Powerful Writing on an Important Subject

image_1506096311-f4effbfa32Here’s something a gentleman by the name of Eleazar David Melendez wrote, expressing how and why he believes Puerto Rico’s death toll of about 3,000 from Hurricanes Irma and Maria in 2017 ought to be the biggest strike against President Donald Trump.  If you know someone who writes with more power and conviction, I hope you’ll make an introduction.  

They did not die in the hurricane, Mr. President.

They died in pain, at home, of kidney failure unable to access the dialysis clinic for weeks.
They died, gasping for hours near the end, when the oxygen tank they needed to breathe gave out.
They died in the dark and the heat of unsanitary ICU units, of burns or gunshot wounds received before the hurricane that they almost certainly would have survived otherwise.
They died, burning up with fever, of leptospirosis from being in bodily contact with flood waters during the effort to save their neighbors.
They died in fear and confusion after being forced to go off their regular medication.
They died of heat stroke.

They died of diseases of antiquity, in a crisis of neglect unworthy of the greatest, wealthiest and most powerful nation in human history.

They died. But we lived. And we remember.

Wow.  It certainly is true that the majority of deaths on Puerto Rico occurred following the hurricanes, largely due to inadequate health care and the admitted failures of the Federal Emergency Management Authority (FEMA).  Those pointing out that these were preventable deaths, the result of a U.S. president who openly disdains the island and its inhabitants, have a strong argument.

Tagged with:
One comment on “Powerful Writing on an Important Subject
  1. marcopolo says:

    Craig,

    Puerto Rico’s ill’s are not due to the “wicked” US, or the President.
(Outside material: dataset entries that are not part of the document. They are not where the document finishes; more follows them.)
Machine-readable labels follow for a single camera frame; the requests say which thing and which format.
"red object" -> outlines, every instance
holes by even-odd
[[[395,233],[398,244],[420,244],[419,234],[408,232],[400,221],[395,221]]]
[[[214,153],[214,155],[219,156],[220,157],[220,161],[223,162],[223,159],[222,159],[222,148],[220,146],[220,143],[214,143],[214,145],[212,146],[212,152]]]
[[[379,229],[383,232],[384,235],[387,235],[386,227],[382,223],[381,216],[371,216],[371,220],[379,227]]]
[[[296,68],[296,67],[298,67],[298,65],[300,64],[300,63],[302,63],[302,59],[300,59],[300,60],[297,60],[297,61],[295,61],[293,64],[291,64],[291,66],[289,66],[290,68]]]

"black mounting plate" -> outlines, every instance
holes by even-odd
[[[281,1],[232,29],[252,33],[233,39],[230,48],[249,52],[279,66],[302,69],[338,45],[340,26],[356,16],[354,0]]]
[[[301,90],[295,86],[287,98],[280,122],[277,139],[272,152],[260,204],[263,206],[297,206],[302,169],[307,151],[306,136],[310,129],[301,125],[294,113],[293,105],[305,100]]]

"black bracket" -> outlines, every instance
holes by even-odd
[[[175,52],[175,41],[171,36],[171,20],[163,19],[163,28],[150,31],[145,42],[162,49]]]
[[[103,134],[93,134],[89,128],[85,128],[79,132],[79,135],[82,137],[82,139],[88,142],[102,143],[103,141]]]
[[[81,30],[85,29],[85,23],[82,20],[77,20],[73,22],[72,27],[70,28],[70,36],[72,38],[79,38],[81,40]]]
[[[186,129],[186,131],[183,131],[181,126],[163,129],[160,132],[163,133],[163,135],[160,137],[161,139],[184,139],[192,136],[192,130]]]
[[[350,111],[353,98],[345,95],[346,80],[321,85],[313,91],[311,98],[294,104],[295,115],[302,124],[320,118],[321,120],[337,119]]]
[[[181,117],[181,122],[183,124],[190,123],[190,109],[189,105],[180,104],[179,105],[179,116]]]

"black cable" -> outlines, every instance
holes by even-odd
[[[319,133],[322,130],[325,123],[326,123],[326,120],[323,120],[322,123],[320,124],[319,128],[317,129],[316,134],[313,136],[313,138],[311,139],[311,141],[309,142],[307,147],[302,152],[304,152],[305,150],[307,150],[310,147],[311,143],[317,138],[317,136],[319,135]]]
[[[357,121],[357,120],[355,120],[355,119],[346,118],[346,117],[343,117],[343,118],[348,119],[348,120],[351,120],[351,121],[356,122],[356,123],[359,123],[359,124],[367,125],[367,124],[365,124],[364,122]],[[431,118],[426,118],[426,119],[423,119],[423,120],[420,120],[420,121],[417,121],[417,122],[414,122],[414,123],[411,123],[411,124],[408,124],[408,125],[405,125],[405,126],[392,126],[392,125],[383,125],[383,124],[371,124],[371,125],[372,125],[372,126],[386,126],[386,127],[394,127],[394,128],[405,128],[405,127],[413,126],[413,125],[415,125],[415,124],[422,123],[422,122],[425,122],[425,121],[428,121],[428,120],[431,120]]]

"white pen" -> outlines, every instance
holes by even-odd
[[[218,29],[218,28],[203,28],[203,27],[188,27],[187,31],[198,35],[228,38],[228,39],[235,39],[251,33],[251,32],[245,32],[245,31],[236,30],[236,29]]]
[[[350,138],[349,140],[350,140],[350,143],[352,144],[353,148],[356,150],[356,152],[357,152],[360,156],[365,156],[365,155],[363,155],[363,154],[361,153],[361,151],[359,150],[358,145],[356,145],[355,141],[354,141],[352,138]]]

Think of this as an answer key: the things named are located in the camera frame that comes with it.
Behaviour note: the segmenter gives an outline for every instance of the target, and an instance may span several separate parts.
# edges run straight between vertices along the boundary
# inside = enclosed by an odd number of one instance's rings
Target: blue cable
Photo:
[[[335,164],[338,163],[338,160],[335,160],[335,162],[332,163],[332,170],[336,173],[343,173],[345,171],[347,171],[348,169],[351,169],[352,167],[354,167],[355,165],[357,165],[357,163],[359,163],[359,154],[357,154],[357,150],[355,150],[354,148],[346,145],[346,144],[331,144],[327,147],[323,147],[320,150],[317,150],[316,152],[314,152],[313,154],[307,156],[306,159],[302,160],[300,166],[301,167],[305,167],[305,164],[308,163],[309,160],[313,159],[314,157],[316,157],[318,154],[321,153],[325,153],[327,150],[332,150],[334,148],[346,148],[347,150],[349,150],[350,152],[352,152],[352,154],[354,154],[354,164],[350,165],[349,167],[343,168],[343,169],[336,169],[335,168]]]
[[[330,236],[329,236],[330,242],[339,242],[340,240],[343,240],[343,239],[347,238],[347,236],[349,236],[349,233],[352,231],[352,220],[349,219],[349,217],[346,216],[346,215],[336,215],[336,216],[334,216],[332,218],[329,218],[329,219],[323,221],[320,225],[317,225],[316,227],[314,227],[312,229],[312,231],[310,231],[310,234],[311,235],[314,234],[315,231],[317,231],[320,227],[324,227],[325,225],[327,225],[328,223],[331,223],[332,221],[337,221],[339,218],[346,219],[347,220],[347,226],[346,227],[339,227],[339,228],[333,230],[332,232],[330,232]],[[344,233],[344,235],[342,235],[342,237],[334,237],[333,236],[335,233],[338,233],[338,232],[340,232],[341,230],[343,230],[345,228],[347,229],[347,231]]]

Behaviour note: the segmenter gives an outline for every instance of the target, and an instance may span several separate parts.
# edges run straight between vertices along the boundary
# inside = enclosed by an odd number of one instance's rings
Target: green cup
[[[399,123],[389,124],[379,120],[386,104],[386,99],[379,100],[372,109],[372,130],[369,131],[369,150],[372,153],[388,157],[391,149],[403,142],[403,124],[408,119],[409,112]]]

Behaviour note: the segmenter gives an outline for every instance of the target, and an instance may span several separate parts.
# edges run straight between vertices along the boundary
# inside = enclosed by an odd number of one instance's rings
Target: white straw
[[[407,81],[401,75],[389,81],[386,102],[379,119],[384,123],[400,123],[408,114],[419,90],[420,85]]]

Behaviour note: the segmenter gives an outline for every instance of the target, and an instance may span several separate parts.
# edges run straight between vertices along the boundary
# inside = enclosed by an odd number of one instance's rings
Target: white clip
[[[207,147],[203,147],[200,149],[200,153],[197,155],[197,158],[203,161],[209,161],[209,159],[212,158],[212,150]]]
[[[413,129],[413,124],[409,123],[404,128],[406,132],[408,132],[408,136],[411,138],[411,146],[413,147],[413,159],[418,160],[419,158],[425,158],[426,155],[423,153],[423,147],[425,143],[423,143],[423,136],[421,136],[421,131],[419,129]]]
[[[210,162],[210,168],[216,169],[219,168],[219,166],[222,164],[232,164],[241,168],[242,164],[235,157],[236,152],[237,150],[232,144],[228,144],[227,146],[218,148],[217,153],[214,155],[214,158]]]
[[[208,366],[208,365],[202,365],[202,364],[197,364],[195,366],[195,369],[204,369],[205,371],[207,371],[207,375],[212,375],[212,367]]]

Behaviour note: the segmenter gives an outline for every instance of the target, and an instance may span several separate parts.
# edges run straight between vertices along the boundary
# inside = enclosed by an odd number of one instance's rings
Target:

    The writer is neither “powerful” or a person of conviction. The author is a typical whining leftist critic, blaming the US for their ills of their own creation.

    Natural disasters like a hurricane, are very traumatic and Puerto Rica is exceedingly fortunate to has received assistance from such a generous nation as the US.

    Obviously, in your outrage and hand-wringing indignation you missed the line about “gunshot wounds received before the hurricane”.

    In what way is President trump responsible for “”gunshot wounds received before the hurricane” ?

    In reality, Puerto Rico is an island suffering from institutionalized corruption, dysfunction, political and administrative incompetence.

    Although, thanks to the US, the Island isn’t as bad as Haiti or other devastatingly chaotic third world nations, to depict Puerto Rico’s form as stemming from the US is just plain dishonest.

    The President is right to “tell it how it is”. If these corrupt “hell on earth nations” don;t like such a description, or it offend the politically correct sensitivities of a bunch of ‘chardonnay leftists’ in affluent Santa Barbara, well,.. too bad, who rare cares!

    Recently I saw a documentary bewailing the state of poverty in some third world nation, complaining of government neglect.

    The rode into the town was bestrewn with years of rubbish. High unemployment ensured boredom and poverty. A lack of “western aid” was said to be the cause. Much hand wringing by the narrator.

    No-one stated the obvious, which was why the local people didn’t stop waiting for the “government” or the West, why didn’t hey just get off their collective backsides and clean up the trash themselves ?

    It’s their village, not mine. It’s their rubbish not mine. It’s their home, not mine.

    I’m sick of the whining from people around the world waiting for someone else to take care of the problems created by themselves.

    After WW2, the people (mostly women) of Germany rebuilt their devastated nation with American aid. They Rebuilt the nation from the rubble with their own hands.

    The didn’t sit around complaining the US President looked after them like spoiled children.